La tension émanant de ce dernier était presque palpable, comme de longs tentacules brûlants ne demandant qu’à déchaîner leur courroux sur la première âme qui se présenterait à leur portée, et le coursier se demanda s’il ne valait, finalement, peut-être pas mieux rebrousser chemin. D’ailleurs, il semblait qu’il n’était pas le seul à avoir senti l’orage arriver, car les quelques clients qui trainassaient dans la pièce s’excusèrent brusquement pour rejoindre leurs pénates, la luthiste termina sa partition sur un enchainement de fausses notes avant de disparaitre derrière une porte, et seuls restèrent la tenancière accompagnée d’un trio de vieilles femmes. Qui, pour le coup, paraissaient aussi intéressées qu’Apolline par la suite de l’affaire. D’ailleurs, percevant là compagnie aussi bonne que la sienne, l’âme artificielle quitta la table de Primaël pour gagner le comptoir où étaient rassemblées les mégères.
- Tu as l’air, heu, bien installé, balbutia rapidement Calixte en étudiant du regard ses possibles échappatoires. Mais il fait tard, tu dois être fatigué, on se revoit demain ? Allez, on se revoit demain, à…
- T’as ramené Maeve à son tonton ! s’exclama la trousse de cuir, l’attention reportée sur le nourrisson suçotant toujours son biberon dans les bras le tenant machinalement. Attends qu’il te présente Rozenn, Mal-épris, c’est presque douteux son amour pour ses oreilles !
Pied contre le battant de la porte d’entrée alors qu’il s’apprêtait à prendre la fuite, le coursier s’immobilisa. Dans sa panique écervelée, il n’avait pas vraiment prêté attention à sa présentation actuelle et était parvenu au Mentabule Bleu comme il avait quitté sa chambre au Bastion. La cape et les bottes trempées de soupe, Maeve contre lui. Profitant de l’interstice que sa stupeur avait laissé ouvert, Ashae la shupon se faufila à son tour dans la taverne et atterrit dans la couronne de mèches blondes du coursier.

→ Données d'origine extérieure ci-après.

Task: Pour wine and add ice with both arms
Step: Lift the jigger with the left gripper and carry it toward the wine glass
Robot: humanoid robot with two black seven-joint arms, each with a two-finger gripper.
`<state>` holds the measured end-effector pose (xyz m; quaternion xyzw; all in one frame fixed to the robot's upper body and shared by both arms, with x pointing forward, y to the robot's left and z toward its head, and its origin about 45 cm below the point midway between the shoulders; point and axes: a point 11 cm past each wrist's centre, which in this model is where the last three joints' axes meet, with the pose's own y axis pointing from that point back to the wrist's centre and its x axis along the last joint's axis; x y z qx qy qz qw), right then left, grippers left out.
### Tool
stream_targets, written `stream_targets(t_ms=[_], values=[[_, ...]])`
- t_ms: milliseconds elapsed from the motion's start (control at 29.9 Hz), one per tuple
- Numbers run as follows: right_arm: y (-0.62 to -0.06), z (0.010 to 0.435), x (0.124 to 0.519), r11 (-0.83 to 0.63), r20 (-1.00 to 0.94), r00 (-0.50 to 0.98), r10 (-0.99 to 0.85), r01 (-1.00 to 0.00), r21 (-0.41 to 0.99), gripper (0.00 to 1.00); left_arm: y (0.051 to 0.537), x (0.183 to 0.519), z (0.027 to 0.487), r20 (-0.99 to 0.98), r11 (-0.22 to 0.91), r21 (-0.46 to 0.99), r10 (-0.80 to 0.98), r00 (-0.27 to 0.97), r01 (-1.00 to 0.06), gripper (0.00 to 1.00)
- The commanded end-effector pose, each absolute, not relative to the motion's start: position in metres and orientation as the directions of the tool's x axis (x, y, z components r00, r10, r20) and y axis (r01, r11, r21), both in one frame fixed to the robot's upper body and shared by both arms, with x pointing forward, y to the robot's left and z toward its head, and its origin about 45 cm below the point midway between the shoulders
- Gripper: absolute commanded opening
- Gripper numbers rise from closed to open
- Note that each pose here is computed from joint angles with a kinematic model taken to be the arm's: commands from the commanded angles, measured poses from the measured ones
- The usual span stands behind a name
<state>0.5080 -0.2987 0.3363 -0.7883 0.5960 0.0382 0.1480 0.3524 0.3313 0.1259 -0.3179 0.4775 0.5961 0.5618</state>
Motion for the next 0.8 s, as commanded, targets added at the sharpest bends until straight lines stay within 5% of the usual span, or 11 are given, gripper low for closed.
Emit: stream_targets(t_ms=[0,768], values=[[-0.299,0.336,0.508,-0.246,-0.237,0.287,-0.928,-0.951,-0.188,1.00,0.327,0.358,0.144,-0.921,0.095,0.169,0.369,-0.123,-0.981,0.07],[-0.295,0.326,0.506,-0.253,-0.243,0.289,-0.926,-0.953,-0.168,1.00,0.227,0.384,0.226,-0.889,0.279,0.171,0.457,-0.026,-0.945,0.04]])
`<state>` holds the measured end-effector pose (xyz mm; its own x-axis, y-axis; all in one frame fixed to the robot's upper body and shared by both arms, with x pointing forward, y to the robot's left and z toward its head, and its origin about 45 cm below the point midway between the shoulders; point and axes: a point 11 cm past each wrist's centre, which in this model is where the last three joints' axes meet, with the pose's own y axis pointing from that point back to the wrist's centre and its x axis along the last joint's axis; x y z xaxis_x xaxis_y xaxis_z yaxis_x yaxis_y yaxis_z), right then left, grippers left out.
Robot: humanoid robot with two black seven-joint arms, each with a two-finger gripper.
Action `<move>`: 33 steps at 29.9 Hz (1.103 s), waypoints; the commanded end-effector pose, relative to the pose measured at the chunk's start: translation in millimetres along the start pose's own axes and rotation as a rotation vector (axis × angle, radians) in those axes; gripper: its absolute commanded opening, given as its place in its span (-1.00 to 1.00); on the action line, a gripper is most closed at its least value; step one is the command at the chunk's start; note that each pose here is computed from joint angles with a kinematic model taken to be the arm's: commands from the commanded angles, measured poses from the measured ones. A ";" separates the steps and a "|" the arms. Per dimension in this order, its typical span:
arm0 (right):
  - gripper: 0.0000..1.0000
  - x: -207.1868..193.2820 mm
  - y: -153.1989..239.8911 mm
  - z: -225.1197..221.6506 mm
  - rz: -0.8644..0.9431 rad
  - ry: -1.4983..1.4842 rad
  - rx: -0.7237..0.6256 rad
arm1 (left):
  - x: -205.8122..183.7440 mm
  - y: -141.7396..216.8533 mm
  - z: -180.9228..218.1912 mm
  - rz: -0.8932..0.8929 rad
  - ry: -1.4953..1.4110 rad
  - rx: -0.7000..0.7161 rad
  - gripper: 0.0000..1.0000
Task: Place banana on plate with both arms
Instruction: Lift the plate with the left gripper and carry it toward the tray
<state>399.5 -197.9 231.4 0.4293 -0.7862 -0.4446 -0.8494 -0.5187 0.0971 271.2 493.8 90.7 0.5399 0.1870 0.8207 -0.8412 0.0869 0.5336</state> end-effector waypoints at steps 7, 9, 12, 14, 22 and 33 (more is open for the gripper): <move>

- Oh, sursauta Calixte en levant promptement les yeux vers son familier. Oh, réitéra-t-il avec effroi réalisant que peut-être tous ses compagnons de crocs et de poils avaient emboité son pas à travers la ville. Oh, gémit-il en imaginant Kaname trimballant Rozenn dans la nuit.
- Et là, vous pouvez presque voir les rouages de ses pensées paniquées tenter d’emprunter le pire chemin, commenta sagement Apolline à son nouveau groupe de commères qui y allaient aussi joyeusement de leurs remarques avisées.
- Heuuuuuum, finit par conclure le soldat avec l’éloquence qui le caractérisait, en jetant un regard désespéré à son grand frère.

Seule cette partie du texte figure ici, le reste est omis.